Aquel que jamás haya probado las nécoras Sanxenxo no sabe lo que es disfrutar de la auténtica exaltación del sabor a mar en cada bocado. No estamos ante un marisco cualquiera: este pequeño crustáceo atlántico encarna en su caparazón el espíritu festivo de las rías gallegas y se cuela en las mesas más selectas con la humildad y arrogancia propias de quien se sabe irresistible. Quienes se acercan a Galicia con la esperanza de encontrarlas frescas, brillantes y con ese peculiar aroma a salitre, se llevan una lección sobre lo efímero y sublime del placer gastronómico.
Elegir las mejores candidatas no es tarea para principiantes ni para tímidos de paladar. Los más avezados saben que al acercarse al mercado, nos miran con esa mirada traviesa tan característica, aferradas a la vida y al misterio del Atlántico. Su caparazón oscuro, a menudo cubierto de algas y con esos tonos azulados y marrones, debe lucir pulcro y humedecido, como si aún estuvieran susurrando secretos bajo alguna roca gallega. Quien confía en el olfato, lo sabe bien: el aroma debe ser fresco, nunca a amoníaco ni exceso de yodo, porque ahí está el truco, solo los ejemplares más saludables y vitales conquistan el apetito sin remordimientos. Elegirlas vivas es siempre garantía de éxito; acabarán en la olla, sí, pero con ese movimiento casi coreográfico de patas, asegurando la frescura máxima.
Superada la prueba del mercado, surge el dilema más delicioso: ¿cómo cocinarlas para que la experiencia sea memorable y digna de contar a hijos, nietos, y a todo aquel que se atreva a preguntar por las maravillas de la costa gallega? Existe una eterna discusión entre puristas y vanguardistas. Los de la vieja escuela defienden la cocción clásica, sumergiéndolas en agua fría con abundante sal marina, unos granos de pimienta y, si me apuran, una hoja de laurel despistada. El secreto está en no pasarse de tiempo: ni tan poco como para que el caparazón aún guarde rebelión ni tanto como para que la textura se convierta en puro cartón animado. A partir de hervir, unos siete minutos bastarán para el milagro. Los neófitos se sorprenden al saber que, en Galicia, el exceso es pecado; apenas un par de ingredientes y el calor hacen el trabajo, dejando que el sabor del mar se exprese con toda su intensidad.

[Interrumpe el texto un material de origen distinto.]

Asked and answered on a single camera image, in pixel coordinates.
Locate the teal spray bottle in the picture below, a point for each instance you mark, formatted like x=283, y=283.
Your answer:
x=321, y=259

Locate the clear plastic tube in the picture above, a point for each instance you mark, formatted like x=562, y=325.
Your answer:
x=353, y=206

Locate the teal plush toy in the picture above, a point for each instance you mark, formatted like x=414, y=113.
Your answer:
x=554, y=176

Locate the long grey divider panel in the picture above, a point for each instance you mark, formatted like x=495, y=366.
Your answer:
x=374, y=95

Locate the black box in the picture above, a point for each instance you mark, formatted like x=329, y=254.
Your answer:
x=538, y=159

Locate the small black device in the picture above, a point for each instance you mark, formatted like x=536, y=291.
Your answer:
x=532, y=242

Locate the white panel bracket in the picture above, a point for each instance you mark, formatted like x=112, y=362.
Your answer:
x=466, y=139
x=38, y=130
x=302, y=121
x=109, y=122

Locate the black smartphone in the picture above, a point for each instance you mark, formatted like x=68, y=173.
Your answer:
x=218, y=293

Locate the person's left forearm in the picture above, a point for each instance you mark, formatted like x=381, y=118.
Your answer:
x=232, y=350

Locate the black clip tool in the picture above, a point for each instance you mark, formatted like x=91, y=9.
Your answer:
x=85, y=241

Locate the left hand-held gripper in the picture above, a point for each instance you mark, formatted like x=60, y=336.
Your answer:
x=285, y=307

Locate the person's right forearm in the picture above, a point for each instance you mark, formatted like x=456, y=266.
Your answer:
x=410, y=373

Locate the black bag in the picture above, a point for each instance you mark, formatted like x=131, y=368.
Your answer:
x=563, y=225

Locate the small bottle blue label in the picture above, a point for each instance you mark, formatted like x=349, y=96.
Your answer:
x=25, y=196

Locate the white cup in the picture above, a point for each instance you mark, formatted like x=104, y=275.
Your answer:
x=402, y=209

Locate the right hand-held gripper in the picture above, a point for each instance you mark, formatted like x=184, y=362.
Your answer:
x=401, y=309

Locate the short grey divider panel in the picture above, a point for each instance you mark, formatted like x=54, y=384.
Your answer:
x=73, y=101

Mientras tanto, hay quienes se atreven a innovar. No faltan cocineros que sostienen que un toque de vino blanco en la cocción, o un leve atisbo de limón, pueden suavizar la contundencia del sabor; otros, los más atrevidos, las sirven al vapor, directas a la mesa, o incluso las terminan a la parrilla, logrando una textura crujiente y un aroma ahumado que despiertan pasiones y alguna que otra rivalidad familiar. Hubo una vez una tía lejana que, entre copa y copa, aseguraba que el mejor método era marinar el marisco con sus propias lágrimas de alegría antes de servirlo. Lo cierto es que, trates como trates a este crustáceo, solo pide honestidad, respeto y una fuente bien grande, dispuesta a recibir el aplauso de todos los presentes.

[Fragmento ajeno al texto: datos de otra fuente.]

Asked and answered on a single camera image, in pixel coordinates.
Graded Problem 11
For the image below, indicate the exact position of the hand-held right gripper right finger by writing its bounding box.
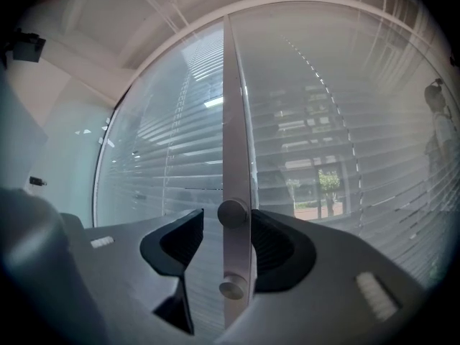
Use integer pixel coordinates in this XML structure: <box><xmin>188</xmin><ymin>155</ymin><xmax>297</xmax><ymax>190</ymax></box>
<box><xmin>222</xmin><ymin>208</ymin><xmax>428</xmax><ymax>345</ymax></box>

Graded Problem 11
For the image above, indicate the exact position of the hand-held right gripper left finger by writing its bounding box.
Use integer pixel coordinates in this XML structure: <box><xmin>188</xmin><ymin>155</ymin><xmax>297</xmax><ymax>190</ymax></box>
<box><xmin>59</xmin><ymin>208</ymin><xmax>206</xmax><ymax>345</ymax></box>

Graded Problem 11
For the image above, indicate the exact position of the frosted glass door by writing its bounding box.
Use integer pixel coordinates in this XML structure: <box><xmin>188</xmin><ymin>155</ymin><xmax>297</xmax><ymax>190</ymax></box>
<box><xmin>28</xmin><ymin>109</ymin><xmax>109</xmax><ymax>230</ymax></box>

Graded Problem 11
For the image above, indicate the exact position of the white ceiling pipe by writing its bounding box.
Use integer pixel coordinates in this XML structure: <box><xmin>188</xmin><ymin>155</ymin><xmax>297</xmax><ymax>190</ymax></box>
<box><xmin>121</xmin><ymin>0</ymin><xmax>191</xmax><ymax>32</ymax></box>

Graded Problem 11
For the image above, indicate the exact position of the grey metal window post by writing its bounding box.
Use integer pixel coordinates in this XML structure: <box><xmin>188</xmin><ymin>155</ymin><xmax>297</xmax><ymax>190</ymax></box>
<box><xmin>221</xmin><ymin>14</ymin><xmax>259</xmax><ymax>332</ymax></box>

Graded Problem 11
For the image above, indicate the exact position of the black chest camera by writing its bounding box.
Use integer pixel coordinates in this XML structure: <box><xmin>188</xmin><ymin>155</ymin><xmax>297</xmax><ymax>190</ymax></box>
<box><xmin>11</xmin><ymin>28</ymin><xmax>47</xmax><ymax>64</ymax></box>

Al llegar la hora de disfrutarlas, se desatan las pasiones y las conversaciones suben de tono. Aquí no hay cubiertos elegantes ni normas de protocolo que valgan; se come con las manos, sin miedo al mancharse los dedos ni al sonar el caparazón crujir. Todo en nombre de la experiencia sensorial, del sabor profundo y persistente que deja ese regusto y, de paso, las ganas de repetir otra ronda. Un profesional sabe que el interior esconde los mejores tesoros: el cuerpo, rebosante de carne jugosa y firme, y el interior cremoso, donde algunos encuentran la gloria y otros, confiesan con pudor, se sienten intimidados. El truco está en no perder ni una pizca, en apurar cada rincón, y en empapar pan laxo en los jugos porque, además de exquisitos, estos vestigios marinos son el acompañamiento ideal para una buena conversación y un vino frío de la tierra.

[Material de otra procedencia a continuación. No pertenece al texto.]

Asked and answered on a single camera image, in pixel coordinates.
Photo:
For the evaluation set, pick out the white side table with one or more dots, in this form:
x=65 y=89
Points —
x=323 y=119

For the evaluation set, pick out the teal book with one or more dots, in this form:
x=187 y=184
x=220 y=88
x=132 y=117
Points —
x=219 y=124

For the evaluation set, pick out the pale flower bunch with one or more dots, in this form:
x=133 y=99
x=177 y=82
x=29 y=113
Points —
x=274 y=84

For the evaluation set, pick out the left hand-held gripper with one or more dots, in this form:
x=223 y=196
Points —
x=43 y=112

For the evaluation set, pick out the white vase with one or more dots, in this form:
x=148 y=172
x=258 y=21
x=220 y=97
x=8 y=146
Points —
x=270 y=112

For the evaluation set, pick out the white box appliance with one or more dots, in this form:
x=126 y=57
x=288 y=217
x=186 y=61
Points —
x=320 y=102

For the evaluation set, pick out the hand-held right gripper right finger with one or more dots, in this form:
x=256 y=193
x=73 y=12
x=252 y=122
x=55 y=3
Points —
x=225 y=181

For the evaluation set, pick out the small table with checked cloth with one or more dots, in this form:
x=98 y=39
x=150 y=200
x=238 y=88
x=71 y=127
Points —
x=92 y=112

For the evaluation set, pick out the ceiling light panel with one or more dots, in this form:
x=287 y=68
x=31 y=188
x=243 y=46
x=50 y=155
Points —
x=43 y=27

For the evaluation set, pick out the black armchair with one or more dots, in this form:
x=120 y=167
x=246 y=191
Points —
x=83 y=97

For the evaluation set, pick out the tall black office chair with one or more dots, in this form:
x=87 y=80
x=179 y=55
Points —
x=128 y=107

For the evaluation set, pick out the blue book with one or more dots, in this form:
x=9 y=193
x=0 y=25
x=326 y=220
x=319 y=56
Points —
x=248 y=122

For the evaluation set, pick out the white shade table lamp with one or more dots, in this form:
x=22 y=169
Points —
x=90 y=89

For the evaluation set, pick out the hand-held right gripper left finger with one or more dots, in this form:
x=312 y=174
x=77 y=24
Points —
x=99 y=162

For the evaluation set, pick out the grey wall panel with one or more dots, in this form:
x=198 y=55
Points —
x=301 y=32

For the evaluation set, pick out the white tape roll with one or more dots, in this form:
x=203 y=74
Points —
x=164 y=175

La sobremesa gallega es un ritual y, tras un homenaje así, lo que queda es felicidad, ese brillo en los labios y la promesa tácita de que la próxima vez, lo haremos igual o, quién sabe, mejor. No importa si se ha cocinado de la forma más ortodoxa posible o si la innovación ha ganado la partida, porque lo realmente imprescindible es compartir el momento con quienes aprecian el arte de rendirse a los placeres del mar, en Sanxenxo o en cualquier rincón donde un gallego añore su tierra. El marisco bien escogido y mejor cocinado tiene el poder de unir a los comensales en una conspiración deliciosa que, por un instante, hace que los problemas y el reloj desaparezcan, y solo importe el rumor del Atlántico, el crujir del caparazón y la sonrisa satisfecha de quien acaba de conquistar el mejor bocado del mundo.